ウェルデンツ素材について
日本発の新しい素材
ウェルデンツは名古屋の技工士 安藤氏とメーカーの開発により開発された
日本発の新素材です。 すでに日本国内をはじめ数カ国で特許を取得中です。
まだまだ市場に出て日が浅い商品ですが、その性能は 優れており海外でも急速に
ヒロマしつつあります。
またこの夏、更にウェルデンツを支える補助素材のラクシデントという軟性素材も
発表されました、すでに当院におきましても導入を開始いたしましたが、優れた
製品です。これらを順に紹介してまいりたいと思います。
ウェルデンツ義歯って。。。
ウェルデンンツ義歯は針金を使わない義歯の仲間です。
ノンクラスプデンチャーとも言います。
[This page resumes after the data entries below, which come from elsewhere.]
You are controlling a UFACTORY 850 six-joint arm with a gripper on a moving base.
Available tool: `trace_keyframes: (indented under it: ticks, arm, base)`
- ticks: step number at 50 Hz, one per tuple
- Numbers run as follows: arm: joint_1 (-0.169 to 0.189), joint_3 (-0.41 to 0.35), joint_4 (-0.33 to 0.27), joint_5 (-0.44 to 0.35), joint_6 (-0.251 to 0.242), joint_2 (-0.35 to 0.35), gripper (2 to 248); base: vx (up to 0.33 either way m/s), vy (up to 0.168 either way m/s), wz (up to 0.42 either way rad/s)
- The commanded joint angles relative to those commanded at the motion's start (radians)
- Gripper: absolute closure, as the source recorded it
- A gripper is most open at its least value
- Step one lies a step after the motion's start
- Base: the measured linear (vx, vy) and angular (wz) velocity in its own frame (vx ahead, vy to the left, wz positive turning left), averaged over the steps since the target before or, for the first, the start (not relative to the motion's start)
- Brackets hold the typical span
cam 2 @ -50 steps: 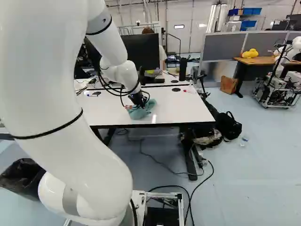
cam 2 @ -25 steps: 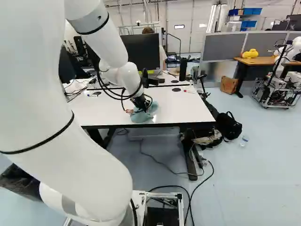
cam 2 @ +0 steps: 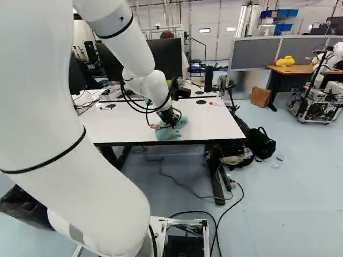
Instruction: Clean the table with the green towel
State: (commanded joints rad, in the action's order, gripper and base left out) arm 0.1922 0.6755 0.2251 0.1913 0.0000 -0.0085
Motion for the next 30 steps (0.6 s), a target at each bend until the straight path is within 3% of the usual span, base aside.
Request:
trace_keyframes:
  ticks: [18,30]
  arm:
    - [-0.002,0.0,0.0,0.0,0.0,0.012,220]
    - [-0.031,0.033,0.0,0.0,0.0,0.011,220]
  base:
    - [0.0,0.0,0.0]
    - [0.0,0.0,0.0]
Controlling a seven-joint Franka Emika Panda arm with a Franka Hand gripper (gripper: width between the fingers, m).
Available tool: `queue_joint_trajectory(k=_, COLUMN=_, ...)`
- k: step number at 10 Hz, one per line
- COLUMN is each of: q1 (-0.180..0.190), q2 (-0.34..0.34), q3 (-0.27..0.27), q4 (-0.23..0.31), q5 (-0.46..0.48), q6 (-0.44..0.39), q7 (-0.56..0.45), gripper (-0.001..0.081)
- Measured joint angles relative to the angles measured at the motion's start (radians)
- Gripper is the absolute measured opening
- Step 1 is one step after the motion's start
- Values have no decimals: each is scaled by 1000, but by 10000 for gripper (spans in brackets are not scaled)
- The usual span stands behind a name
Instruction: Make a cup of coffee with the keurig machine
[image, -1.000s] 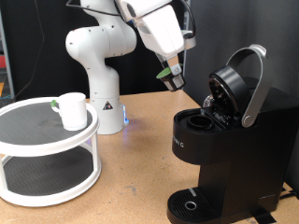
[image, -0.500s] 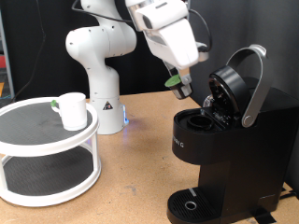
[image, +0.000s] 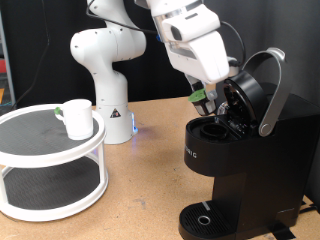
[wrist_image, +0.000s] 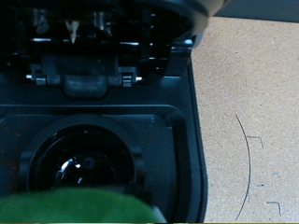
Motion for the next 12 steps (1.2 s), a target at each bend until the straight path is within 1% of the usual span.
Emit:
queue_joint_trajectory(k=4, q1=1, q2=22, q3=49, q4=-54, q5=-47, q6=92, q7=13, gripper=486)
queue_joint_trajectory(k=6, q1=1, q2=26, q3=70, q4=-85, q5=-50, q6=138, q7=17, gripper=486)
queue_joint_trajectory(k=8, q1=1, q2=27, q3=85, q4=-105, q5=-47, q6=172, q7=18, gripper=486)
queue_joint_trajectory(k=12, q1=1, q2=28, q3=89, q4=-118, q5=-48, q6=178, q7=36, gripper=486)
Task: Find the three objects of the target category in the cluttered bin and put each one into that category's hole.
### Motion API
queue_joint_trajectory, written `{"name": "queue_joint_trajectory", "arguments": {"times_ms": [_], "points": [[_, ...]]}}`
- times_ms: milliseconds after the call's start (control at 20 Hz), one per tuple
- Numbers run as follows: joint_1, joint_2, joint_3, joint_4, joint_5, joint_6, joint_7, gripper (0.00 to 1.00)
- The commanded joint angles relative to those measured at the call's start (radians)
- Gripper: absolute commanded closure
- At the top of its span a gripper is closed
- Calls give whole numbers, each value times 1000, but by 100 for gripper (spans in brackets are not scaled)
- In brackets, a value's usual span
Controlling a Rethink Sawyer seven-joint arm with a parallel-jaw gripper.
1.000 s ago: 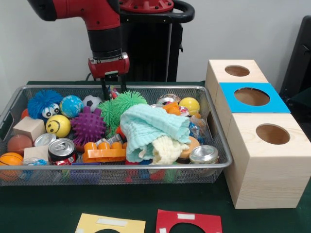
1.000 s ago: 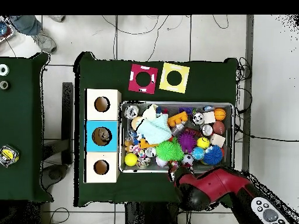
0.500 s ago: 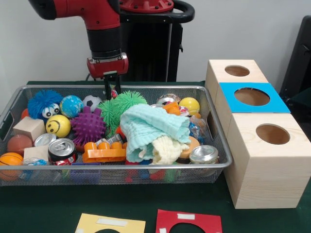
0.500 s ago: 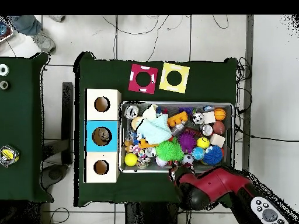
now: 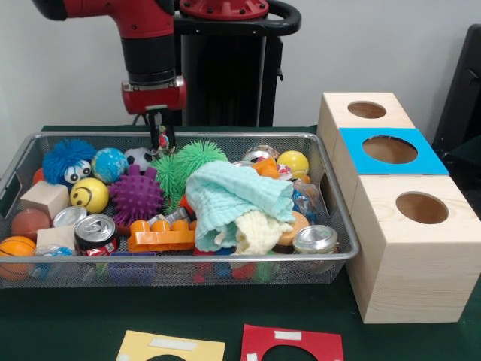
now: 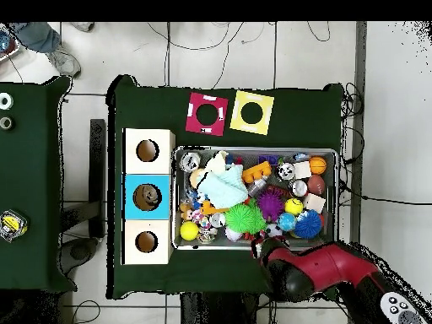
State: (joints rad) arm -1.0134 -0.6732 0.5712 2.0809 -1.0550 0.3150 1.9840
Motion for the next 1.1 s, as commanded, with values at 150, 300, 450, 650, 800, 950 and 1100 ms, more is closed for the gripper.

(針金の部分を
クラスプと言います。)
それまでもワイヤーを使用しない義歯はありましたが、様々な
欠点がなくなり、入れ歯としてより良い材料になりました。
当院においては従来バルプラストというアメリカ製の義歯を
取り扱いしておりましたが、このウェルデンツの出現により
バルプラスをあえて選択する理由がなくなり、全てをウェルデンツに
置き換えました。
ウェルデンツの特徴
無菌性樹脂素材のため、洗浄剤をあまり必要としません。
アレルギーの原因になりません
薄くて軽く、且つ丈夫な素材です
審美性に優れています
長期使用においても匂いがつきにくい素材です
優しい素材なので天然歯を痛めにくい言えます
いろいろなタイプが設計できます
ウェルデンツはピンクの歯肉色と歯と同じ色の歯冠色があります。
取り外しのブリッジのような作りにもできます。
ブリッジに近い装着感でありながら、取り外しができるため
土台の掃除ができるため衛生的です。また、土台が手付かずの歯の場合
歯をほとんど削らなくて良いので歯にとても優しいと言えます。
健全な歯を大きく削ってまで金属のブリッジを入れる必要があるのでしょうか?
ウェルデンツの寿命
「ウェルデンツってどのくらい持ちますか??」と、しばしば質問を受けます。
ウェルデンツ自体は壊れにくい義歯です、ワイヤーを使用しておりませんので折れて
取れてしまうということもありません。
弾性がありますので。多少の無理は大丈夫です。
そうは言いましても樹脂の劣化もありますので、寿命はあります。
もう少し具体的に書きますと、義歯そのものは7、8年くらいは大丈夫なはずです。
ところが、義歯よりも先に歯肉や歯など周囲の環境変化の方が先に大きく変化
をします。ですから入れ歯としての寿命はせいぜい頑張って5年くらいがいいところ
でしょうか
ちょうど車と同じようなものです。最初の車検の3年目くらいに義歯作り変えを検討し
その時新しくしなければ、次は2年後の5年目くらいになるべく作り変えをして下さい。
ラクシデント登場
顎が浅く吸い付きが悪い人や、
骨が切り立った痩せ尾根タイプの顎の骨で
痛みが出やすい方に朗報
昨年9月より。ラクシデントという製品名で追加された新素材です。
ウェルデンツ義歯用の柔らかいクッション材です。痛みや吸い付きの改善、
装着感の向上が期待できます。
あらかじめ発注段階で材料を指定する必要があります。原則として後からの
技工処理は当院では受け付け
ておりません。
これは補修用のラクシデント素材です


手にしますとこんな感じなのですが、力を加えるとぐにゃっとします。
これをウェルデンツに貼り付けるわけです。
この素材の良いところは下記の通りです。
1、 装着後、診療室で部分的に追加修理ができる。
通常シリコン系の素材ですと診療室で後から追加処置ができませんが、
この素材は診療室で追加ができるために
不具合が生じた際に義歯をお預かりせずに診療室内で追加修理調整が
行えるため、患者負担が少ないと言えます。
2、 熱可塑性なので不具合が生じた際には、自分で義歯を熱湯につけて義歯を
装着し直すことで、ある程度の不具合に対応できる。
3。 下顎で骨がなくなり細い尾根状になった時に、このシートを貼ることにより
痛みの軽減に役立てることができる。
この素材の弱いところ
1、 やや強度に欠ける材料なので、扱いが乱暴だと端から剥がれてくることがある。